*TASK BRIEF*. Reproduce the opening lines of the records exactly, please, stopping after the line that contains "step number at".

*DATA SUPPLIED*.
=== Section Start ===

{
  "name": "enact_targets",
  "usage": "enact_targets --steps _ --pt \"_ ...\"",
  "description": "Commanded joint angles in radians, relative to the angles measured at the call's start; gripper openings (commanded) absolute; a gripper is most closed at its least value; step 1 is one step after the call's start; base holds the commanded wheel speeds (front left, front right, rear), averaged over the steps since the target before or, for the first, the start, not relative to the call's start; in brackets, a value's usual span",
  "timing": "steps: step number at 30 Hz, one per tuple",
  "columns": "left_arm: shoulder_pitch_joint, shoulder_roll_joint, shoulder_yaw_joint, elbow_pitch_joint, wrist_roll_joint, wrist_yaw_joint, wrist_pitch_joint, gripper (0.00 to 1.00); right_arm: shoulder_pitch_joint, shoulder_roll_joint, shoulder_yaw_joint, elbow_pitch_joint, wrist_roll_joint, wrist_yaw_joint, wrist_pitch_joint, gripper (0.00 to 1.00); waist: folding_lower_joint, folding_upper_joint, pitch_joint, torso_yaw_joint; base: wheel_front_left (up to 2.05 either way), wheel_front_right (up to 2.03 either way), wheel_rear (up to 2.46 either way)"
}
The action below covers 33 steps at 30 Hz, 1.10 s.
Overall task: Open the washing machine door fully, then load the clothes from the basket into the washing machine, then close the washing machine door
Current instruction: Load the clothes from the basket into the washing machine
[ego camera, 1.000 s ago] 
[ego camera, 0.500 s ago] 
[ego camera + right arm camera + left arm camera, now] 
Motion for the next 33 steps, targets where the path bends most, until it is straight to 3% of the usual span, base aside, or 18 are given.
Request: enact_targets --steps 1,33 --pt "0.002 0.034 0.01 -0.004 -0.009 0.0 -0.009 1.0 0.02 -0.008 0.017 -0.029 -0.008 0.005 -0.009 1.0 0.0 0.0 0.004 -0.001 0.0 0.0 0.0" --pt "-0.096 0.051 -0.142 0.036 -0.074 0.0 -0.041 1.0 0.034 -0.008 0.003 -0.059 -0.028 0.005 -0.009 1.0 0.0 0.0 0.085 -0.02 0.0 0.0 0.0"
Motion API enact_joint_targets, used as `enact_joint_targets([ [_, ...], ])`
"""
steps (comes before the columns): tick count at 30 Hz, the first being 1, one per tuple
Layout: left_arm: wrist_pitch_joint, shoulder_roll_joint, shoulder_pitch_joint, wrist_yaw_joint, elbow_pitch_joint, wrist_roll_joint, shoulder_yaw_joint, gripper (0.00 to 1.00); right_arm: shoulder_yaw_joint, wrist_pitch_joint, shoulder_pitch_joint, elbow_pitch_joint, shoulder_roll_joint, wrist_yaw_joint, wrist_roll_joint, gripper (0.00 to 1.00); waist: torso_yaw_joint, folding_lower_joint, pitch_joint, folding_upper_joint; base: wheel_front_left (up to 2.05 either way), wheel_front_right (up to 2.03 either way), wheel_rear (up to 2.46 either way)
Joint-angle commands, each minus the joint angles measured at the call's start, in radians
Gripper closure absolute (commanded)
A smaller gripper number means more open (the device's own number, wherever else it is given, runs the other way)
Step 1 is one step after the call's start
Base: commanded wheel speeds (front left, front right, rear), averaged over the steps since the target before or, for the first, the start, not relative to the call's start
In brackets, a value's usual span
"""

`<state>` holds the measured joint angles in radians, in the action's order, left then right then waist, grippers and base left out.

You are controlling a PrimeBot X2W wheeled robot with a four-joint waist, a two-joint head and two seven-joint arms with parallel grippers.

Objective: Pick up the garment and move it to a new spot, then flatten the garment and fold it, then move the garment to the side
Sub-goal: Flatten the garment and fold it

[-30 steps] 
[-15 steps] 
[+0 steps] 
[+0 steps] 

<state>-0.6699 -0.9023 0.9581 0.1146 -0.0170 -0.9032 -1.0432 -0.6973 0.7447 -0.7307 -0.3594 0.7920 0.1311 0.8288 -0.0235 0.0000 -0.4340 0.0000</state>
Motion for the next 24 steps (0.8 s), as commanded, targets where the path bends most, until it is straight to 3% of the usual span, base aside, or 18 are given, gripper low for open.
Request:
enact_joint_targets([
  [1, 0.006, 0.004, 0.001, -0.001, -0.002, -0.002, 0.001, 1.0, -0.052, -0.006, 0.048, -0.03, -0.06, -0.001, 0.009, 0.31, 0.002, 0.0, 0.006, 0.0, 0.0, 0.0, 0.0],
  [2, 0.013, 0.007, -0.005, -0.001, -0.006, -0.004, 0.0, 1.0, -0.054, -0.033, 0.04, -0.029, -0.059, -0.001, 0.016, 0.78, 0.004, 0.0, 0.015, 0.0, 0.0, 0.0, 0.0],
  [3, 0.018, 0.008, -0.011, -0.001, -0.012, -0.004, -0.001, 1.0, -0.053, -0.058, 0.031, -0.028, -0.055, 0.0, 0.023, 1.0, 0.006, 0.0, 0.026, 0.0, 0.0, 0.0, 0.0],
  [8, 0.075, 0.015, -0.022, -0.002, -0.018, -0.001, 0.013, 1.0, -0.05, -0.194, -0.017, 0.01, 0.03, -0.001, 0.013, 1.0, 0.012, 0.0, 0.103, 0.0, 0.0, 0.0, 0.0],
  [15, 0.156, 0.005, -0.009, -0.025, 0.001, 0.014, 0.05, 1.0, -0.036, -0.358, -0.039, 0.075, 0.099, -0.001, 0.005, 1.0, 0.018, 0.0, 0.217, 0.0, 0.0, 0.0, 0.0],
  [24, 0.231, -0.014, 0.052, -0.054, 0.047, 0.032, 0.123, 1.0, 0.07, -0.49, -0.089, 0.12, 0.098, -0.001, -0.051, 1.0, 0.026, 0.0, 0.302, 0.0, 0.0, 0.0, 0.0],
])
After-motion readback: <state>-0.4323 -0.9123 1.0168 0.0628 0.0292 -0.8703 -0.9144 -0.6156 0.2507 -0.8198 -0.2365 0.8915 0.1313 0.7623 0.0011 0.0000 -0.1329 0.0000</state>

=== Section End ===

*OUTPUT FOR THIS TASK*.
{
  "name": "enact_targets",
  "usage": "enact_targets --steps _ --pt \"_ ...\"",
  "description": "Commanded joint angles in radians, relative to the angles measured at the call's start; gripper openings (commanded) absolute; a gripper is most closed at its least value; step 1 is one step after the call's start; base holds the commanded wheel speeds (front left, front right, rear), averaged over the steps since the target before or, for the first, the start, not relative to the call's start; in brackets, a value's usual span",
  "timing": "steps: step number at 30 Hz, one per tuple",

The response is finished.